When I finished my second number, I chose to slow down the pace, and played a slow, moving rendition of Emmy Lou Harris' country-flavored ballad "A Love That Will Never Grow Old," the lyrics for which had been written by Bernie Taupin, Elton John's long-time lyricist. It was a sharp contrast to the two angst-filled songs I had just performed. For my final number, I chose an Elton John piece. It wasn't my favorite Elton song, but it was catchy, and most importantly, it expressed what I was feeling.

"This is for you, Ryan," I said softly into the microphone, right before I jumped into the song, putting as much emotion, passion, and longing into my piano playing and vocals as I could muster. This wasn't just a song -- it was me talking directly to Ryan. All I could do was hope he got the message and then see where things went from there, if anywhere.

Someday out of the blue
In a crowded street or a deserted square
I'll turn and I'll see you
As if our love were new
Someday we can start again, someday soon

Here comes the night
Here come the memories
Lost in your arms
Down in the foreign fields
Not so long ago
Seems like eternity
Those sweet afternoons
Still capture me

Someday out of the blue
Maybe years from now
Or tomorrow night
I'll turn and I'll see you
As if we always knew
Someday we would live again, someday soon

I still believe
I still put faith in us ...

As I finished, I looked out into the audience, but was disappointed that the lights were so bright, I couldn't see the expression on Ryan's face. That mattered to me more than the loud round of applause I was receiving. Perhaps part of me was hoping that as soon as I'd finished, he would jump up on stage and plead with me to take him back. But he didn't. And I couldn't help but feel a little disappointed. Maybe I had waited too long, and now it really was too late. I was more nervous about Ryan than I was about the stupid talent contest.

I said a quick "thank you" into the microphone, then got up and walked off-stage. I headed back to the band room so I could change into my regular clothes and prepare for the final judging. The band room was empty when I got there, and I was heading for my bag to get my track suit, when I heard someone calling my name. My heart practically leaped up into my throat, and I turned around, momentarily hopeful that it was Ryan who had come looking for me.

But it wasn't Ryan. It was Ben.

"What do you want?" I asked, feeling both irritated and slightly defensive.

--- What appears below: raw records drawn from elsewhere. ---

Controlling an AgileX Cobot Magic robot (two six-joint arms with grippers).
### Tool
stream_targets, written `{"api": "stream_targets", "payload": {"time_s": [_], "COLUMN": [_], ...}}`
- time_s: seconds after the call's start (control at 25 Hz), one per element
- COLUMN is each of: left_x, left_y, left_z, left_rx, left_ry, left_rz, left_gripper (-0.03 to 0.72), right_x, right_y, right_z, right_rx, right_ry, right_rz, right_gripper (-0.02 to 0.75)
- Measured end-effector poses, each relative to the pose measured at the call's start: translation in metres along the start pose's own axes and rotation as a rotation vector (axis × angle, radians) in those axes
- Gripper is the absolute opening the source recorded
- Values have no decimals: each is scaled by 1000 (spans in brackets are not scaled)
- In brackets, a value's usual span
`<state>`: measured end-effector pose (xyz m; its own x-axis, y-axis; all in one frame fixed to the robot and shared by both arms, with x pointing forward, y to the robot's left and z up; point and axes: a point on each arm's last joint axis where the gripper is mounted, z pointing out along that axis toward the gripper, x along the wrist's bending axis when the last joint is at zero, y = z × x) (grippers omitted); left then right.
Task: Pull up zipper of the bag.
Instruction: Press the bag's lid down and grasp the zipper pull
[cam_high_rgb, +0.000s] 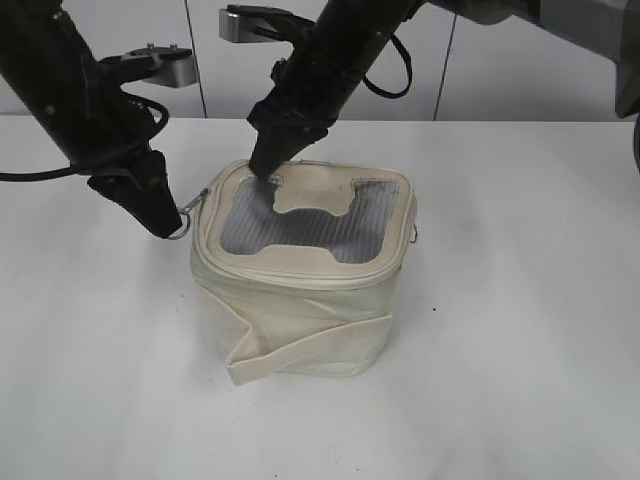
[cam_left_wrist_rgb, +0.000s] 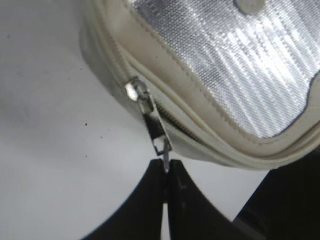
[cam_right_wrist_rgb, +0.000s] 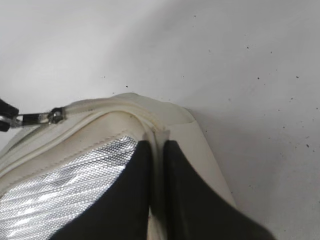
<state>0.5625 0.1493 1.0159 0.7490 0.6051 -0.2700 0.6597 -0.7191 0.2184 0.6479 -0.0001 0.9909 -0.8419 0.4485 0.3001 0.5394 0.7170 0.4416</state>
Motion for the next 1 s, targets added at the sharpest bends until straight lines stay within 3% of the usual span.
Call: {"api": "stream_targets", "payload": {"time_s": [0.48, 0.8, 1.0], "left_x": [-29, -67, -98], "left_y": [-22, -37, -29], "left_z": [15, 16, 27], "left_rx": [63, 88, 59], "left_ry": [-32, -57, -49], "left_rz": [-12, 11, 83], "left_gripper": [-3, -3, -3], "right_x": [0, 0, 0], "right_y": [0, 0, 0], "right_z": [0, 0, 0], "right_rx": [0, 0, 0], "right_ry": [1, 1, 1], "right_rz": [7, 11, 14], "right_gripper": [47, 47, 47]}}
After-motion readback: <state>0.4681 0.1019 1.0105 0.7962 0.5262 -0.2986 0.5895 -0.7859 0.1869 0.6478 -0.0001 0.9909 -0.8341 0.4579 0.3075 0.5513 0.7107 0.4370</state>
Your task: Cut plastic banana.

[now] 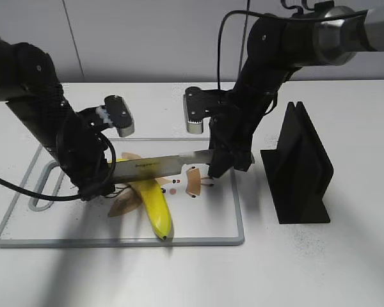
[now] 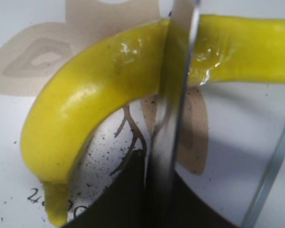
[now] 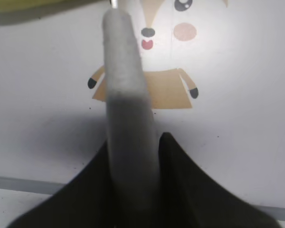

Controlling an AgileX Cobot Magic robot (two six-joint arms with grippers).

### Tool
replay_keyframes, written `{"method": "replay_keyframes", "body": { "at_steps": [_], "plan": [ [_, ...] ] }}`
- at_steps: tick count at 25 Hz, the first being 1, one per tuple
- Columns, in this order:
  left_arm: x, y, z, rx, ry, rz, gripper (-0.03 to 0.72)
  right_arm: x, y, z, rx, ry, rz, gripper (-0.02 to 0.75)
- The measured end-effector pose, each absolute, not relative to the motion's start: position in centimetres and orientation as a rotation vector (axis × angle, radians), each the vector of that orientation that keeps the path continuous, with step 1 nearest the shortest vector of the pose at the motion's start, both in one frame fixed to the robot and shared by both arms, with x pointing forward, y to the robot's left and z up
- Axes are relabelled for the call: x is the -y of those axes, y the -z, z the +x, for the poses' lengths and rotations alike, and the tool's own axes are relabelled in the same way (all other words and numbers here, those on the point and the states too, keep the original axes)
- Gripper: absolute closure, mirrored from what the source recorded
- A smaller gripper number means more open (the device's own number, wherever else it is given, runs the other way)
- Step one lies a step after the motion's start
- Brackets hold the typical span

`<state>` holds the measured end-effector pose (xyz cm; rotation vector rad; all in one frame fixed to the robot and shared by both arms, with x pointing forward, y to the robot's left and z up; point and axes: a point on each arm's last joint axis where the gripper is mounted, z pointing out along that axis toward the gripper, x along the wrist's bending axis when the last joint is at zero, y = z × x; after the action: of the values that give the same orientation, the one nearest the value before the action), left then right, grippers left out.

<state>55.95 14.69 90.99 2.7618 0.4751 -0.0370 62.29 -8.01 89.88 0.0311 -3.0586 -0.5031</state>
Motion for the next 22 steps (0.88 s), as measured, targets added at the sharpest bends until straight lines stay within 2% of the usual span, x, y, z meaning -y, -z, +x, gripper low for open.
{"method": "replay_keyframes", "body": {
  "at_steps": [8, 16, 22],
  "plan": [
    [-14.6, -92.3, 55.9, -0.415, 0.049, 2.785, 0.686, 7.8, -91.0, 61.9, 3.077, 0.516, 0.031, 0.552],
    [-14.8, -99.2, 55.7, -0.288, -0.088, 2.773, 0.693, 8.1, -97.6, 61.1, 3.184, 0.631, 0.039, 0.554],
    [-15.2, -103.3, 54.5, -0.237, -0.218, 2.736, 0.694, 8.4, -101.1, 60.1, 3.22, 0.684, 0.064, 0.563]
  ]
}}
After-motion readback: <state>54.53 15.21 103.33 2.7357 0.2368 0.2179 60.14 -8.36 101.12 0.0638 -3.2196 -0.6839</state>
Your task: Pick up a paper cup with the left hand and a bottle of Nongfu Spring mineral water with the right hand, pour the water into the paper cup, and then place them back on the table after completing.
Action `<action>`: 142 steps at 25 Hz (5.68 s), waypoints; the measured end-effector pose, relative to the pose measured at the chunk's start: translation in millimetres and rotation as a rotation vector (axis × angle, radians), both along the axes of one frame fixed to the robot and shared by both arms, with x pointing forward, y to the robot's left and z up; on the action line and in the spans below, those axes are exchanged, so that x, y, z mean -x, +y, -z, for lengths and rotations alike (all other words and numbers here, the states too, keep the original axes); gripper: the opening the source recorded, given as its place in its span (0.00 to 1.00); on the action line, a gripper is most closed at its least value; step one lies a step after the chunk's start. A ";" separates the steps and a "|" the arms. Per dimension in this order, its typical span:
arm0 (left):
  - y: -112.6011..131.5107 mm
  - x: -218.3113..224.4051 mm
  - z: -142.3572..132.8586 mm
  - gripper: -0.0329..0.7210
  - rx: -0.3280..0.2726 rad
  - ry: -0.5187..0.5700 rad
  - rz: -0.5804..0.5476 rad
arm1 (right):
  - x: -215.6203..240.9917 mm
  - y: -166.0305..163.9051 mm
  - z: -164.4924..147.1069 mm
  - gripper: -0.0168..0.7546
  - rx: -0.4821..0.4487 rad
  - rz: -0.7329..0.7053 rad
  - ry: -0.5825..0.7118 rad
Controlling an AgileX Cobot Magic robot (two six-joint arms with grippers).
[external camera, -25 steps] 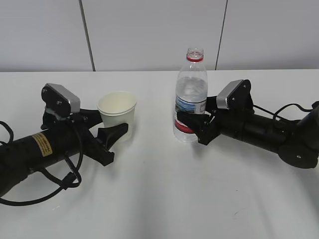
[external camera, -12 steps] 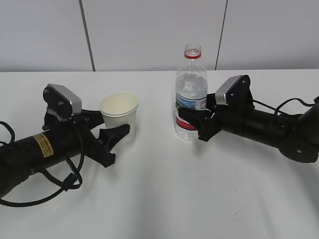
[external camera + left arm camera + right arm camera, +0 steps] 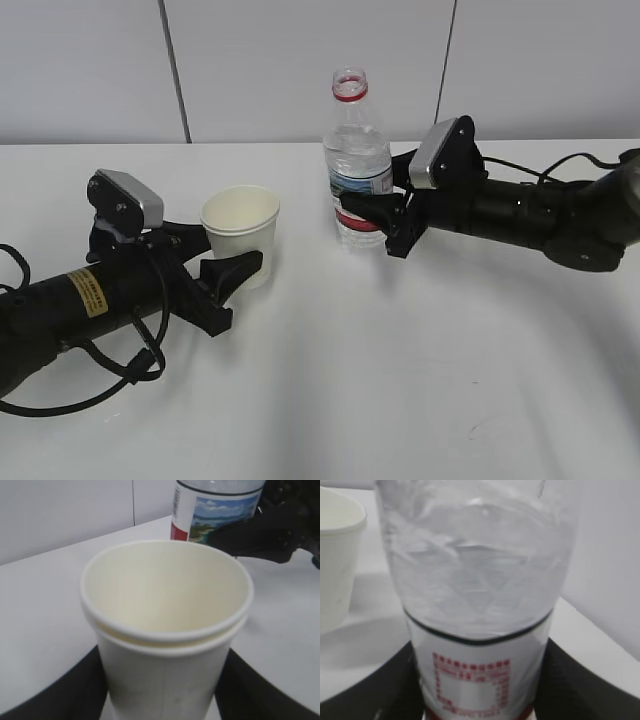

"You were really great out there," he said. "Even after hearing you play so many times, I still don't know how you do it. You're really incredible."

"Thanks," I muttered, as I went back to pulling the track suit out of my bag and started peeling off my stage costume.

"Do you hate me, Connor?" he asked suddenly.

As soon as the words came out of his mouth, I wanted to tell him that I did hate him, that I wished I'd never met him, and then punch him in the throat. But I couldn't bring myself to do it. I was getting tired of being angry and bitter. And I missed hanging out with my friends ... our friends.

"No, I don't hate you, Ben," I sighed.

"Do you think we can ever be friends again?" he asked.

"We can try," I said, shrugging my shoulders.

"Let's head on back," he said, putting an arm around my shoulder. "The judging should be about finished by now."

With that, we made our way back into the auditorium and sat down with the rest of our friends, although Ryan seemed to have disappeared. I was disappointed, although I tried my best not to let it show. I was also incredibly nervous about the outcome of the contest. The previous year's competition hadn't been that challenging, but with Natalie entering the fray this year, there was a real chance that I wouldn't win. I tried to act like it didn't matter to me, and I even told Natalie that I was pulling for her. But like I've said before, I had a fierce competitive streak, and I wanted to win badly. So, for the next few minutes, Ryan was actually the furthest thing from my mind.

As Mr. Tillworth walked up onto the stage, the audience grew quiet, and the butterflies in my stomach started working overtime.

"We had some wonderful performances here tonight," Mr. Tillworth began. "In fact, this is the best show that I can recall we've ever had."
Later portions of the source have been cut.